Enfin, j’exagère un peu. Il y a l’Europe. Lars Von Trier. De temps en temps. Almodovar. Souvent. Ozon. De temps en temps. Veber, Haneke, etc. Il y a les américains, pas très américains. Soderbergh. Une fois sur deux. Lynch. Mais on ne comprend presque jamais. Les frères Coen. Souvent aussi. Wes Anderson (allez voir The Limited Darjeeling, c’est drôle !), Innaritu (Je sais, il est Mexicain, mais ses deux derniers films ont été faits aux États-Unis…), etc. Il y a l’Asie. Wong Kar Wai. Ang Lee. Et d’autres dont j’oublie le nom. Il y a sûrement l’Afrique, mais on n’en reçoit presque pas par ici (quelques nord-africains de temps à autre).
Il y a toujours des surprises.
Mais ce n’est pas assez.
Mais je suis nostalgique. Du bon vieux temps. Du vrai cinéma.
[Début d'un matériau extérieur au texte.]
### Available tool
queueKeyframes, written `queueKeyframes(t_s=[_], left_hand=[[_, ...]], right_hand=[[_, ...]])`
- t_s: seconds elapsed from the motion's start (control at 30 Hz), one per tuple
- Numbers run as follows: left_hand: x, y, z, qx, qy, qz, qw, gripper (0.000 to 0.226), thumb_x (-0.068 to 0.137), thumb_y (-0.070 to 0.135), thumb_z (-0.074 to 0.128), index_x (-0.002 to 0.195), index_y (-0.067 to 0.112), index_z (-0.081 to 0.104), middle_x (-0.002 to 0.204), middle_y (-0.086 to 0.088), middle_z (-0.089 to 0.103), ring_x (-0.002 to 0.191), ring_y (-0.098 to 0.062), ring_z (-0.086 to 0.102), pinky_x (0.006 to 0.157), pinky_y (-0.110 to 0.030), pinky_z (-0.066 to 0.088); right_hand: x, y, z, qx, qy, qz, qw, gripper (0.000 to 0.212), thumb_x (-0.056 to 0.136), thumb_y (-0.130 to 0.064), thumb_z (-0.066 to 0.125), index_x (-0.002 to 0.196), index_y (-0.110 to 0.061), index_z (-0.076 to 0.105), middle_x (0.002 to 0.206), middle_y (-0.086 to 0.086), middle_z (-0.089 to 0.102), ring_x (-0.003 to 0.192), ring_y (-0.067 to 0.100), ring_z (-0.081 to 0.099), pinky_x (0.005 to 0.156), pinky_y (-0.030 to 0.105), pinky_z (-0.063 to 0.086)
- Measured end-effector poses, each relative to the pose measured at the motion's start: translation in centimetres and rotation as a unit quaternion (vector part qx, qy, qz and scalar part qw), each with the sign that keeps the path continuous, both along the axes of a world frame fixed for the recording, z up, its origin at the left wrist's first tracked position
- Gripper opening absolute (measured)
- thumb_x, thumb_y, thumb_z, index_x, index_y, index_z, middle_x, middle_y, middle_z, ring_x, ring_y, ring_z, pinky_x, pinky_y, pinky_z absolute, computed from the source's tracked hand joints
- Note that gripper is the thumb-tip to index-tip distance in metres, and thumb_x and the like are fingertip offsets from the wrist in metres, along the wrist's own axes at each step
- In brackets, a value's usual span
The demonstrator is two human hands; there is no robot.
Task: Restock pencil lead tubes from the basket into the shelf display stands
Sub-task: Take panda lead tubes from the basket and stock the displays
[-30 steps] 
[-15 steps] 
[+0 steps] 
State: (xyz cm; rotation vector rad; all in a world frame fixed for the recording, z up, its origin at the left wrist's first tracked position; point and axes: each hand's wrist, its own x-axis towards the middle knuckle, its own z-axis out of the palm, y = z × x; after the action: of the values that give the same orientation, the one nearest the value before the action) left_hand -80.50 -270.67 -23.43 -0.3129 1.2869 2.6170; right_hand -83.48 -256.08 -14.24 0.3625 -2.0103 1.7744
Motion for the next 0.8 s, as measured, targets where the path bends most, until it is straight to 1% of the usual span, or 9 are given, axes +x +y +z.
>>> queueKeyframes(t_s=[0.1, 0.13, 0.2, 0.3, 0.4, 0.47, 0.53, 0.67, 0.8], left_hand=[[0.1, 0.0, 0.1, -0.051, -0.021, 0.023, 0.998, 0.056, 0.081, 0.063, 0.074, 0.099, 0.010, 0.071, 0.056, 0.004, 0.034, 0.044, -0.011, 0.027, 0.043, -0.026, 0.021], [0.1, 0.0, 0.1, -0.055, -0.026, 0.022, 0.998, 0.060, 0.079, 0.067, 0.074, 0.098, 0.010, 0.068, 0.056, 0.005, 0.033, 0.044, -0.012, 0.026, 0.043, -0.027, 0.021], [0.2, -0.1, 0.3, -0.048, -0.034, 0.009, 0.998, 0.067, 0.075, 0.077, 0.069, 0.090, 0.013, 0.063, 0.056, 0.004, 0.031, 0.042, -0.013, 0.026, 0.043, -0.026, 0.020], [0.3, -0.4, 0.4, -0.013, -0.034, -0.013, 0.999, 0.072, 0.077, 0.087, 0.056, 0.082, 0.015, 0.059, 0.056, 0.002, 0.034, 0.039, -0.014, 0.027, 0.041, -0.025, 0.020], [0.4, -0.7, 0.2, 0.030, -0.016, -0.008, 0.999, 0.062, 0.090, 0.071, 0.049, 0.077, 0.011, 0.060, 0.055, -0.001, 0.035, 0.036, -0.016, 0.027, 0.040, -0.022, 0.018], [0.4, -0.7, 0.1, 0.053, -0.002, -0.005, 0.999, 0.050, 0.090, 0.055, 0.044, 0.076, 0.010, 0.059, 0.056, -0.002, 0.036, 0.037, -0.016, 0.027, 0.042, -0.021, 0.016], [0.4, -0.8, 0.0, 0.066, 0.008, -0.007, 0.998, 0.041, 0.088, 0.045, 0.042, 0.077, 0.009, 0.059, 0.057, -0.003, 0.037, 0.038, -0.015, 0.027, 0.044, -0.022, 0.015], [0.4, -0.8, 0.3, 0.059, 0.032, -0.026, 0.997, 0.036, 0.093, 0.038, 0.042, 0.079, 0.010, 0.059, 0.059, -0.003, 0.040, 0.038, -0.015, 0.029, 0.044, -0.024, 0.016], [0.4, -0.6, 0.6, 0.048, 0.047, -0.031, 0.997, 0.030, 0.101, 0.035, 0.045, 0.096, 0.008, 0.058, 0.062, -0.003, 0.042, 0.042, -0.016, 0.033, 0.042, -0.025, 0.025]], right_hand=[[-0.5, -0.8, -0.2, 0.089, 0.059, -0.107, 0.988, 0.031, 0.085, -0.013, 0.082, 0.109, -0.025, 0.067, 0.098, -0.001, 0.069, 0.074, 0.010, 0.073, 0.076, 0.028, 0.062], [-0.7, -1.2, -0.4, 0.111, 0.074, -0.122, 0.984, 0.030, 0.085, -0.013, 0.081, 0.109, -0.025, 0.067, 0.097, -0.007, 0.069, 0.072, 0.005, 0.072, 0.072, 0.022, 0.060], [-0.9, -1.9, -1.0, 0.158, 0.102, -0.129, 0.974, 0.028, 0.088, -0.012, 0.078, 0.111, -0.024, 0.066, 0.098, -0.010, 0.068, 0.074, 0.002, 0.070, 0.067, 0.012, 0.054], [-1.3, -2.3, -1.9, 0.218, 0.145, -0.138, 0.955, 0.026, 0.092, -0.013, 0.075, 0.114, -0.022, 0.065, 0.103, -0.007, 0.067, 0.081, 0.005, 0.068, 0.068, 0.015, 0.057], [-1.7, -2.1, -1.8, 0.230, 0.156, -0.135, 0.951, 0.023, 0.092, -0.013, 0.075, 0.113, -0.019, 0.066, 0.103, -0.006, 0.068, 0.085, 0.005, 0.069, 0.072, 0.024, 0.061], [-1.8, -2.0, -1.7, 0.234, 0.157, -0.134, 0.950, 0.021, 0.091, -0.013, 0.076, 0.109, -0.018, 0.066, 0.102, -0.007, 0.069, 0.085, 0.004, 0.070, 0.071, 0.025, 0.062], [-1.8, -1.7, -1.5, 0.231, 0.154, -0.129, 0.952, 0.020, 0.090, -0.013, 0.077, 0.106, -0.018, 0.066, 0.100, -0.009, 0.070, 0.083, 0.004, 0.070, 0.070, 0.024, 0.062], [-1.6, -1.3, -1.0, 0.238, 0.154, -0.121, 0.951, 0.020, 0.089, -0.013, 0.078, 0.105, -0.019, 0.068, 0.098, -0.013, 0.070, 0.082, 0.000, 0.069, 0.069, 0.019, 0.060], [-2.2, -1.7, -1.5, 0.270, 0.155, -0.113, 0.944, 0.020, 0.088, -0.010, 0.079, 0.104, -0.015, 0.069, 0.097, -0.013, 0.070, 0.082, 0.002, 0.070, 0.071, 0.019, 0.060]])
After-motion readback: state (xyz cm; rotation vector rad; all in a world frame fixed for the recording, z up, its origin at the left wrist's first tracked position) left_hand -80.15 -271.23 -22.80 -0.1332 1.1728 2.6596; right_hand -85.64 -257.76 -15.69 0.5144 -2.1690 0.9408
De ces jours meilleurs où aller au cinéma était une expérience presque religieuse.
Peut-être ai-je tort.
Tous les cinéphiles le savent. Le petit garçon du Cinema Paradiso, c'est nous. C'est vous. C'est moi.
Super traveling, Onassis. Le Parrain, oui. Taxi Driver, jel'avais vu en salle vers 1976 et je l'ai loué l'autre jour. Ballade dans la nuit. J'ai vu l'autre soir par hasard à la télé, c'était déjà commencé mais je n'ai pas pu me relever de mmon fauteuil, et je n'avais aucune idée de ce que c'était, j'ai vu cent ans après tout le monde Péril en la demeure. J'ai trouvé cela époustouflant. Le prochain en salle que je souhaite voir, je reste très local, c'est Continental.
Je ne suis pas une assez grande 'connaisseuse' de cinéma pour dire si les réalisateurs ne mettent plus leurs tripes dans leurs films, mais il y a 2 films récents qui m'ont émue, 'soulevée' et fait réfléchir: La Vie des autres (tout en retenue, profond, triste...) et Blood Diamond (pour l'interprétation de Di Caprio: il m'a vraiment surprise).
Qu'as-tu pensé de ces 2 films?
Jack : Un film sans fusil devrait être bon, en effet. Je n'ai toujours pas vu Péril en la demeure...
Blanche :
J'en avais parlé sur mon blogue : La vie des autres est un chef-d'oeuvre. Dans la retenue...Certainement le meilleur film que j'ai vu l'année dernière.
Blood diamond : Bon. Efficace, émouvant et, surtout, engagé. J'ai aimé...
Lars Von Trier, Tim Burton, je les adore. Le bon cinéma n'est pas mort ! C'est marrant que tu parles de ça aujourd'hui, alors que je crée une rubrique cinéma sur mon blog. Premier film pour cette cuvée2007/2008 : Le secret, de Miller, avec P. Bruel et Cécile de France ;-)
Sorry, j'avais oublié...
Sarvane : Hâte de voir ta rubrique. Pas vu "Le secret" encore...
Blanche : You don't have to be sorry...
Ah L’empire du soleil, ONassis. Je l'ai vu tellement de fois.
Oui,c'est nous.
bel hommage:)je te conseille de te pourvoir en cinema asiatique il y a de très belles trouvailles, notamment dans le cinema jap.
Naj : Toi aussi ? Ça ne m'étonne pas.